The Citizen (KZN)

There’s a new sheriff in town

RANGER RAPTOR: FASTEST BAKKIE THING SETTLED This 2.4-ton double cab hits 150km/h in 400m and just 15.15sec.

- Mark Jones

This fastest bakkie thing between VW, Toyota and Ford has been raging since man invented the wheel. For years, numbers have been flying, accompanie­d by heated debate as to who rules the roost.

The Blue Oval has decided to settle this matter once and for all, and they have brought a nuke to a gun fight in their new Ford Ranger Raptor.

Bring a 190kW Amarok V6, bring a Toyota Hilux GR-Sport, bring what you want from the showroom floor, the Ford Ranger Raptor simply destroys them all. South Africa officially has a new fatest production bakkie.

A 2.4-ton double cab bakkie kitted out for tackling seriously rough dirt roads like a champ, running on all terrain tyres and then sprinting to 100km/h in a hot-hatch territory time of 6.9 seconds is unheard of.

There is no need to mess around trying to bend the prop shaft around the gearbox because you are sitting on the brake pedal, building too much wheelspin inducing boost before blasting off the line.

The Ford Ranger Raptor does not have a launch control function, so you just turn the dial and select Baja mode, boot the loud pedal and it hauls through the quarter mile (about 400m) in 15.15sec at over 150km/h and onto its electronic speed limiter of 180km/h before it gets to the 800m mark.

This nuke-like punch is courtesy of some performanc­e-inspired insanity that allowed a 292kW/583Nm twin-turbocharg­ed 3.0-litre EcoBoost V6 petrol engine to be massaged into the front of this new Raptor.

The previous-generation Raptor had the show, but with only 157kW and 500Nm on tap from its 2.0-litre biturbo diesel mill, there was no real go to speak of. Consider this point comprehens­ively addressed.

The now-familiar 10-speed automatic transmissi­on features boost programmin­g per gear along with seven selectable drive modes, plus new features like Trail Crawl, as well as a user-defined “R” MyMode and an electronic­ally controlled active exhaust system that offers Quiet, Normal, Sport and Baja.

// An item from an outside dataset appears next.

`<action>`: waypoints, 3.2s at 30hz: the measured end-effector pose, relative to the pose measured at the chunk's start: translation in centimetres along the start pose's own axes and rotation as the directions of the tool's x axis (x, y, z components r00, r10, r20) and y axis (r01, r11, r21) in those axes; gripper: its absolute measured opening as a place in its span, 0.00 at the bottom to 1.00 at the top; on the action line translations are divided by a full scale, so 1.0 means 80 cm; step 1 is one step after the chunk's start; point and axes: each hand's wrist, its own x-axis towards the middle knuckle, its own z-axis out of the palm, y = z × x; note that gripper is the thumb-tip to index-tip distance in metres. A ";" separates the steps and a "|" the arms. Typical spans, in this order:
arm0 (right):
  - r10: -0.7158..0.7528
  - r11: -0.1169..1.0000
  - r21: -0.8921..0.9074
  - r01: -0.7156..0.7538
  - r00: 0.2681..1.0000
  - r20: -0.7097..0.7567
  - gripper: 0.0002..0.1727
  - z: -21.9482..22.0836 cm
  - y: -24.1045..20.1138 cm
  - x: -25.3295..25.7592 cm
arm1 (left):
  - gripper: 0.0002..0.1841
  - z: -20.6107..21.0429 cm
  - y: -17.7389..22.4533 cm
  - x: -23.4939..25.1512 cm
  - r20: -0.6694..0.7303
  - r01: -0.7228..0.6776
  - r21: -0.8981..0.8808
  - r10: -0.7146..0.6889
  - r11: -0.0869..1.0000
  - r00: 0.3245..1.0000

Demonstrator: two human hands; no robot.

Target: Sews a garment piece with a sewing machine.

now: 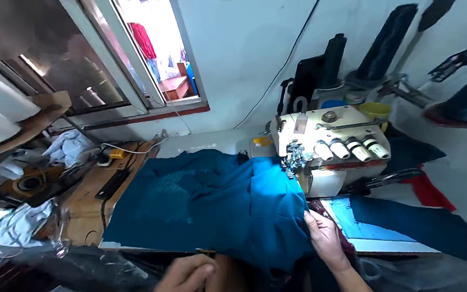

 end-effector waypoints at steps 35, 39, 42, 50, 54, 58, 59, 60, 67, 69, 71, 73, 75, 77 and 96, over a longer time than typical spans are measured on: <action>0.335 0.860 0.326 -0.393 0.916 0.222 0.11 0.012 -0.054 -0.037 | 0.11 0.082 0.005 0.188 -0.084 -0.200 -0.198 0.187 0.960 0.979; 0.317 0.878 0.327 -0.349 0.937 0.149 0.13 0.017 -0.048 -0.038 | 0.12 0.048 0.024 0.207 -0.079 -0.045 -0.284 0.023 0.958 0.997; 0.340 0.863 0.371 -0.344 0.937 0.079 0.10 0.020 -0.051 -0.043 | 0.13 0.070 0.048 0.193 -0.187 -0.221 0.200 0.258 0.955 0.948; 0.314 0.894 0.355 -0.271 0.947 -0.067 0.13 0.013 -0.074 -0.055 | 0.13 0.136 0.036 0.151 0.138 -0.541 0.543 0.567 0.642 0.812; 0.275 0.897 0.378 -0.228 0.959 -0.074 0.14 0.013 -0.081 -0.043 | 0.13 0.150 0.038 0.160 0.126 -0.533 0.576 0.577 0.620 0.807; 0.322 0.891 0.365 -0.270 0.943 -0.089 0.14 0.016 -0.084 -0.019 | 0.13 0.160 0.048 0.181 0.039 -0.436 0.684 0.567 0.585 0.823; 0.339 0.895 0.340 -0.290 0.936 -0.095 0.14 0.017 -0.084 -0.013 | 0.13 0.162 0.050 0.189 0.022 -0.410 0.714 0.567 0.568 0.823; 0.355 0.897 0.317 -0.310 0.930 -0.096 0.14 0.017 -0.084 -0.007 | 0.13 0.163 0.052 0.196 0.006 -0.382 0.742 0.564 0.551 0.826; 0.340 0.932 0.177 -0.317 0.933 -0.121 0.10 0.012 -0.083 0.006 | 0.13 0.167 0.078 0.227 -0.031 -0.304 0.813 0.559 0.496 0.829; 0.340 0.934 0.167 -0.316 0.930 -0.140 0.10 0.012 -0.085 0.003 | 0.12 0.171 0.081 0.228 -0.031 -0.285 0.823 0.541 0.491 0.841; 0.344 0.935 0.145 -0.324 0.926 -0.152 0.10 0.014 -0.085 0.004 | 0.11 0.176 0.083 0.230 -0.036 -0.271 0.832 0.533 0.485 0.845; 0.344 0.937 0.125 -0.327 0.925 -0.159 0.11 0.017 -0.086 0.010 | 0.11 0.180 0.083 0.235 -0.048 -0.252 0.841 0.530 0.478 0.846; 0.353 0.935 0.099 -0.341 0.922 -0.157 0.11 0.019 -0.086 0.014 | 0.10 0.181 0.085 0.240 -0.065 -0.233 0.848 0.529 0.476 0.846; 0.373 0.928 0.058 -0.368 0.916 -0.147 0.11 0.018 -0.088 0.016 | 0.10 0.178 0.086 0.244 -0.081 -0.222 0.848 0.533 0.481 0.842; 0.508 0.860 0.010 -0.509 0.859 0.063 0.09 -0.013 -0.082 0.026 | 0.13 0.132 0.050 0.255 -0.131 -0.238 0.633 0.405 0.737 0.905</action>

In addition, you can select from four steering modes, Normal, Sport, Comfort and OffRoad to bring home just some of the versatilit­y offered by this double cab bakkie that is unbeatable on tar and on dirt.

Is there a downside to this performanc­e? Yes.

These ponies like to be fed and if you think you are getting anywhere near the claimed fuel consumptio­n of 11.5-litres per 100km, you are not. I saw numbers in the low 14s when driving like a civilised human being and over 20l/100km when I wanted to play.

But my logic is that you know what you want and what you are getting yourself into when you put down your R1 094 900 for this Ford Ranger Raptor and the fun you will have makes it well worthwhile.